The certificate is new; did you update the EMA agent file into the endpoint? In addition to previous troubleshooting posts, make sure the endpoint is using the latest Management Engine driver provided by the system manufacturer.


Regarding the error message from the endpoint, it seems the EMA server was not recognized.  Please, run the command below from the endpoint.  It resolves the FQDN and the port it’s trying to connect.  


Open a command line as Administrator in the endpoint.

Go to the default path \c:\Program Files\Intel\Ema Agent\

Run the command: emaagent.exe -swarmserver


Then, we can open the settings.txt file and compare the information.

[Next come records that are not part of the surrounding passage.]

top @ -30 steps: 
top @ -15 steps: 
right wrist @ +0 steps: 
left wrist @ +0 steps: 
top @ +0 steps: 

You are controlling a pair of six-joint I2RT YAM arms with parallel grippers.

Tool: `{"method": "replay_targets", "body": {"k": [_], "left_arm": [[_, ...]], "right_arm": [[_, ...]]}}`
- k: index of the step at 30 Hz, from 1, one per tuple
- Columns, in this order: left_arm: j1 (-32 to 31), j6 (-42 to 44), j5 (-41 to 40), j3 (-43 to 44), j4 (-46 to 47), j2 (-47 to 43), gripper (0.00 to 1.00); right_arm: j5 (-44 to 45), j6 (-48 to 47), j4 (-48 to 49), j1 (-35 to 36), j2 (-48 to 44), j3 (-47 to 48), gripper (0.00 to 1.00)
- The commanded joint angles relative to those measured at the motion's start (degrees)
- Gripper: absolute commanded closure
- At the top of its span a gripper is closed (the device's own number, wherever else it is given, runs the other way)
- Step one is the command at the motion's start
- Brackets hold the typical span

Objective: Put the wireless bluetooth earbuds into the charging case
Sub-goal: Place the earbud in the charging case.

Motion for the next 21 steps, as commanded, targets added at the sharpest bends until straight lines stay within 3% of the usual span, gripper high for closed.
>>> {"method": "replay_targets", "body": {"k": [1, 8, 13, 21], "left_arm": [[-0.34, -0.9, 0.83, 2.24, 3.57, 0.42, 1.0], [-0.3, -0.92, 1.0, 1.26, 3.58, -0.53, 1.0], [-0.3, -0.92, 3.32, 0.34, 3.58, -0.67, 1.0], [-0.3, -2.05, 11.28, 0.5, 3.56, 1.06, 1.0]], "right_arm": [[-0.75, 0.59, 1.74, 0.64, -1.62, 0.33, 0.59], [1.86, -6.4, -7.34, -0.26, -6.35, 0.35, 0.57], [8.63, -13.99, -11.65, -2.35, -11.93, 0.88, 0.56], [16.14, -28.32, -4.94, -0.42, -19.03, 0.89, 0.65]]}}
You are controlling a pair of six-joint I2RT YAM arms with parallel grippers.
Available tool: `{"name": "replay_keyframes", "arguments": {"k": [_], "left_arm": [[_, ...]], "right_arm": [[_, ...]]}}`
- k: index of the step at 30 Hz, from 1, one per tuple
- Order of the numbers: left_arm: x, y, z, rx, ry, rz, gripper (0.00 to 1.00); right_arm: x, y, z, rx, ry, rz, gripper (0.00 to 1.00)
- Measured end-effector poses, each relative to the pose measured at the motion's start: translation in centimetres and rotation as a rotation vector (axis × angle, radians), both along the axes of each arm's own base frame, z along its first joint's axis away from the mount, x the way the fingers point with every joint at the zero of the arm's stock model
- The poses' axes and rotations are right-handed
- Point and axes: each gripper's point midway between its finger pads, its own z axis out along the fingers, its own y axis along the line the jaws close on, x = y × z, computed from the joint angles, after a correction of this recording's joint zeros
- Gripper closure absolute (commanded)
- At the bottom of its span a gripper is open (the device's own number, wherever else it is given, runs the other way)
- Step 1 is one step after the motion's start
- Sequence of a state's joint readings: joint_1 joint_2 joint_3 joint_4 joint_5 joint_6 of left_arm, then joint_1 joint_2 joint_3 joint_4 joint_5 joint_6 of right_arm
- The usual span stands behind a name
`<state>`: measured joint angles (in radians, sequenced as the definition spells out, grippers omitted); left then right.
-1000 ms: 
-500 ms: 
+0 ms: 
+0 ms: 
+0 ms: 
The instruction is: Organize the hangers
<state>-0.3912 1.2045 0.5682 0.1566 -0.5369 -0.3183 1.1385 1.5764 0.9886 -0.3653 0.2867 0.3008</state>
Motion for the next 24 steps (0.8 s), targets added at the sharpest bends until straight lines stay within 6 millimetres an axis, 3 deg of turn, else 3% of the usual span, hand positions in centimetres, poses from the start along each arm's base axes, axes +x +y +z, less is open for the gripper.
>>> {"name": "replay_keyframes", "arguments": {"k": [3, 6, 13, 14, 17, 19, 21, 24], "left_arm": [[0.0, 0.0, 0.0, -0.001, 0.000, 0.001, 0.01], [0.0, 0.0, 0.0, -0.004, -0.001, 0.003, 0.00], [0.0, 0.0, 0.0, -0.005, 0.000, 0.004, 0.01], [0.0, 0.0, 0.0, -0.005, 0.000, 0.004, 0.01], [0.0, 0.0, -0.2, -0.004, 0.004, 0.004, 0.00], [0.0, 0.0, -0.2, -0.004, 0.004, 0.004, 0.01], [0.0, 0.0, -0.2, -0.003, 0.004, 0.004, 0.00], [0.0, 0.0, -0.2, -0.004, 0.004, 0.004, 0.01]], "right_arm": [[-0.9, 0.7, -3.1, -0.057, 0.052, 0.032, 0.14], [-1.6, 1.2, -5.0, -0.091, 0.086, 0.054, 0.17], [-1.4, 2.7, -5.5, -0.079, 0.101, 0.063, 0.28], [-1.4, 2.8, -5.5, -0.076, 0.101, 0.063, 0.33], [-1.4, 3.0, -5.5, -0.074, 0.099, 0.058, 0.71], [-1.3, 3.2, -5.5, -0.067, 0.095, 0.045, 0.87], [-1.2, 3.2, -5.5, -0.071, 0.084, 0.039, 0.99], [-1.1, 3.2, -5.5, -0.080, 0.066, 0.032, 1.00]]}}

From the EMA server, go to Program Files x86\Intel\Platform Manager\Platform Manager Server and open the “settings.txt” file.

Look near the top of the file for this section:

#hostname for Intel(R) EMA instance

emahostname=ematest.intel.com and the port.


We can do a test from the EMA Web console.  Go to the Endpoints tab and search for the endpoint, from the view (blue option) check if the Connected and CIRA are green.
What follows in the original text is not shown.